[Extracted records]
+===+
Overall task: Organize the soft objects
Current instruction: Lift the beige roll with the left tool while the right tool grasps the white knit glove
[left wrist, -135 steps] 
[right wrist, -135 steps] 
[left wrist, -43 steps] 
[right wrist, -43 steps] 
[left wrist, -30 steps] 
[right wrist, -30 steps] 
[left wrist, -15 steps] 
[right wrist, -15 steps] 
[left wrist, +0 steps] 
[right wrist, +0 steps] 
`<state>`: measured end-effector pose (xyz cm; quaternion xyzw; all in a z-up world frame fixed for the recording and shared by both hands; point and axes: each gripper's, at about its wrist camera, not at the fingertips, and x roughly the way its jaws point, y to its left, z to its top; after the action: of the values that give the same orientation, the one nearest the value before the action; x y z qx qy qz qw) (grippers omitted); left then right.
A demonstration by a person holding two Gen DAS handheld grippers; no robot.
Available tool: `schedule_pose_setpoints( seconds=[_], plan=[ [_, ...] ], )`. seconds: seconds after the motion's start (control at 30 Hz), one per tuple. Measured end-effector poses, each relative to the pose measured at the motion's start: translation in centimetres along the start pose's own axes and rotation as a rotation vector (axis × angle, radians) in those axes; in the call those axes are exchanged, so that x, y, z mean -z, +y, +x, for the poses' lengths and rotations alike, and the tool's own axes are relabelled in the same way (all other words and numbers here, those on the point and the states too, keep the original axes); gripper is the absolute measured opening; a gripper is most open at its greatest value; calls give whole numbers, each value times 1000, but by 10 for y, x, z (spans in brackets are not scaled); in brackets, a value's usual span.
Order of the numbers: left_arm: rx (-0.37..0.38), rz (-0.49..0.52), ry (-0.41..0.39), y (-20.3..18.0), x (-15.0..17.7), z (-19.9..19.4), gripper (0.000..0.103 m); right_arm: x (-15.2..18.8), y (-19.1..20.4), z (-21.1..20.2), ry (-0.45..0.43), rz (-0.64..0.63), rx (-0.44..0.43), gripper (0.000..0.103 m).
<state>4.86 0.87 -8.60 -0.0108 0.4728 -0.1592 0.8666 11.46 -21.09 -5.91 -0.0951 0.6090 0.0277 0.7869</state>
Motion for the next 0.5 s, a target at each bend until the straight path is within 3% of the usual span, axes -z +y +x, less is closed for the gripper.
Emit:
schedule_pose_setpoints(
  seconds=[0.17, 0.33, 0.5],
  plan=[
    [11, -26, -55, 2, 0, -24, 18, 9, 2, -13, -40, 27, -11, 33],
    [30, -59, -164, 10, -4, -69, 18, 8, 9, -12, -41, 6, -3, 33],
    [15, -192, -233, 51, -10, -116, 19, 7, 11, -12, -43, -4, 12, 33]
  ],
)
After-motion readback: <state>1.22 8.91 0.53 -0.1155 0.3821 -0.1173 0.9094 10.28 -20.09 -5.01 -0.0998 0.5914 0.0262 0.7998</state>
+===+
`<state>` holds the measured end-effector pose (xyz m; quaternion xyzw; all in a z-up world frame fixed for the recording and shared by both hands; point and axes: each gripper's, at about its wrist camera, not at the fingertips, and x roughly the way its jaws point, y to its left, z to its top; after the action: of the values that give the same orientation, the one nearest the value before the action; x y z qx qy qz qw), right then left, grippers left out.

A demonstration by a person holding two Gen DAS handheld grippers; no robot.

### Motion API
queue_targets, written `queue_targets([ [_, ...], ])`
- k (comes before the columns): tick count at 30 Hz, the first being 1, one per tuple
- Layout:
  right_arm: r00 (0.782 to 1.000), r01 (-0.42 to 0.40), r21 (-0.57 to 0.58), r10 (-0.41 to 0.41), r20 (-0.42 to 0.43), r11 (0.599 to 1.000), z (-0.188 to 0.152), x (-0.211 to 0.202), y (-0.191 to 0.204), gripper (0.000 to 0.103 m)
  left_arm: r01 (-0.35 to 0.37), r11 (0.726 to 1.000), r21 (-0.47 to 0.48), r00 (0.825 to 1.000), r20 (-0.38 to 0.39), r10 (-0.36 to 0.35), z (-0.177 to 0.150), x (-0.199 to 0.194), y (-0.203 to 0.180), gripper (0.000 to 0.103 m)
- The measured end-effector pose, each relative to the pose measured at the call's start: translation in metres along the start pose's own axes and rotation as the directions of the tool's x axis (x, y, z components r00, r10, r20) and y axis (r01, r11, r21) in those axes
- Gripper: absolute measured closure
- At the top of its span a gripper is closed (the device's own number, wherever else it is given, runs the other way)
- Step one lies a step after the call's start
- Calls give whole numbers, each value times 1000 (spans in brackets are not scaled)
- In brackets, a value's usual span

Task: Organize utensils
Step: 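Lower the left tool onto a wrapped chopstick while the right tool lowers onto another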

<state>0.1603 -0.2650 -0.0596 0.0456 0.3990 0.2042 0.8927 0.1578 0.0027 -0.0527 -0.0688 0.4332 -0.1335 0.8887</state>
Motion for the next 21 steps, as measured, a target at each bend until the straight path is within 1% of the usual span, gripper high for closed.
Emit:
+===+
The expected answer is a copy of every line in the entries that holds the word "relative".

Available tool: `schedule_pose_setpoints( seconds=[_], plan=[ [_, ...] ], )`. seconds: seconds after the motion's start (control at 30 Hz), one per tuple. Measured end-effector poses, each relative to the pose measured at the motion's start: translation in centimetres along the start pose's own axes and rotation as a rotation vector (axis × angle, radians) in those axes; in the call those axes are exchanged, so that x, y, z mean -z, +y, +x, for the poses' lengths and rotations alike, and the tool's own axes are relabelled in the same way (all other words and numbers here, those on the point and the states too, keep the original axes); gripper is the absolute measured opening; a gripper is most open at its greatest value; calls give whole numbers, each value times 1000, but by 10 for y, x, z (spans in brackets are not scaled); in brackets, a value's usual span.
- The measured end-effector pose, each relative to the pose measured at the call's start: translation in metres along the start pose's own axes and rotation as the directions of the tool's x axis (x, y, z components r00, r10, r20) and y axis (r01, r11, r21) in those axes

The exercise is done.